Thursday, April 4, 2013

FAITH ...Cont'd.


Although I could go into a great amount of detail, it would not even pertain to the purpose of my story. SO this might be short and sweet, but that doesn’t diminish or lessen the impact it has made it my life.
Blake and I left the restaurant. It was so strange because I heard ambulances as we were leaving. (We were in Snellville, mind you –about 10 minutes from Grayson). Whether it was from the same accident or not, it dramatized it and added a fear before I even knew anything…

--We were on our way to only look for my brother- he had gone walking- only to pull up to a scene of police, ambulances… my heart sank. I just knew. “Cody had been hit” & the words just came out of my mouth. Blake’s face was unexplainable… he was looking at me with such worry, but something kicked in because he was so level headed at the same time. He was being strong for me and pulled off the road into a parking lot and prayed. I was even praying that it not be him. I didn’t want to believe what my mind was telling me. My body was so numb, it’s a feeling I cannot even explain.

My aunt called me, Dad called me and they had confirmed the ugly truth. Although so very shaken, we immediately prayed. Prayed for him to be alive. On our way to the hospital we were still praying. As scared as I was, I never actually believed he could be gone. Although I don’t think anyone really does at first. There is a stage of denial… but this was still something different. There was a peace underneath all my emotions and fear. (Or above it all). I still had that ‘ick’ feeling in the pit of my stomach, but it was trumped by HIS love + truth = peace.

We only knew that he had been hit… come to find out by a box truck, driving in a 45 mph speed limit zone. I had that Faith that he would be okay, even though there was that other BIG chance that he would not be.

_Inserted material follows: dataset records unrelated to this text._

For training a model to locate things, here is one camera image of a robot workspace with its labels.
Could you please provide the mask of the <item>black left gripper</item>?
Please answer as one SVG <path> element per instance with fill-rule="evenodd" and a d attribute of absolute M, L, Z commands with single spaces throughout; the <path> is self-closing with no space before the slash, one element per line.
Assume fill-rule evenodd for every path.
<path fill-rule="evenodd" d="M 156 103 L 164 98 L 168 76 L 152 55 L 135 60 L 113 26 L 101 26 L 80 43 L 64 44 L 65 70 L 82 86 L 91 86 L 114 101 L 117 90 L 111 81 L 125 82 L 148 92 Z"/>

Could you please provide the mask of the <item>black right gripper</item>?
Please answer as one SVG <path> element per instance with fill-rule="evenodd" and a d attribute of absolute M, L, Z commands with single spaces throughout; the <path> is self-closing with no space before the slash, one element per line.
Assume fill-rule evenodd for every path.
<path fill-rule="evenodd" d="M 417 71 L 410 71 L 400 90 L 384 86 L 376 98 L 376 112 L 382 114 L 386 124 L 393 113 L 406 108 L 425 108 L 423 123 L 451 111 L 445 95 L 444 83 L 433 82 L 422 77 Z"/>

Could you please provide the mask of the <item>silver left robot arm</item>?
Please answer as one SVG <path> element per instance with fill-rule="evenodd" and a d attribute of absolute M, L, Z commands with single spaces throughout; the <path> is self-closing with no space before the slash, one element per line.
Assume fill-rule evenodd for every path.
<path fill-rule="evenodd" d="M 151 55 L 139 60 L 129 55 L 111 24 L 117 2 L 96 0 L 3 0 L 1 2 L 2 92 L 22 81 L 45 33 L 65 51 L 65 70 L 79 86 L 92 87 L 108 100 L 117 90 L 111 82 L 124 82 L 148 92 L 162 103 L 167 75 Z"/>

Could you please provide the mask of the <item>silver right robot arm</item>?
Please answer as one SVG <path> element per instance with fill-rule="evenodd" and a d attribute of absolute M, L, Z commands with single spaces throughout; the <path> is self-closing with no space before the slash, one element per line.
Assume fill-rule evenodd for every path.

We got to the hospital, I can’t even tell you how that night went exactly… but it was a long course of waiting. First we were set in this room…while Cody was in the ER- we were given no news for awhile.. So during this period your mind can do a lot of racing. Thankfully, we had a lot of loved ones come by to occupy our anxiousness. I don’t even remember all the people. I do remember the police and their questions… I just wanted to know he WAS okay. Time passed and then Dr. Avery came in. He was in fact alive. That’s all the news I remember. HES ALIVE, HES ALIVE!! He was being set up in ICU. We waited again for hours before we could see him. Pastor Steve prayed before we were able to go in. God’s peace was still with me, but reality was starting to sink in. Seeing him hooked up on all kinds of machines with tubes and wires every which way… But he was still so handsome. So peaceful looking. Still my brother. It is such a miracle and I’m so very thankful and blessed to have him.

-The week in ICU was hard. Cody was in an induced coma for about 6 days. During those days, there were minor set backs, but I still believed he would have a full recovery. There were surgeries post ICU, and he was moved to another floor for about a week, then to Children Healthcare of ATL for awhile… There were hard times following, it was a process, but he is here with me Today, and I am so blessed, and I still sometimes need that lil’ reminder to not take things, such as our family for granted.

I’ve definitely learned a great amount from this experience. Cody’s story may be different from mine, but regardless, it had definitely changed and shaped me as well.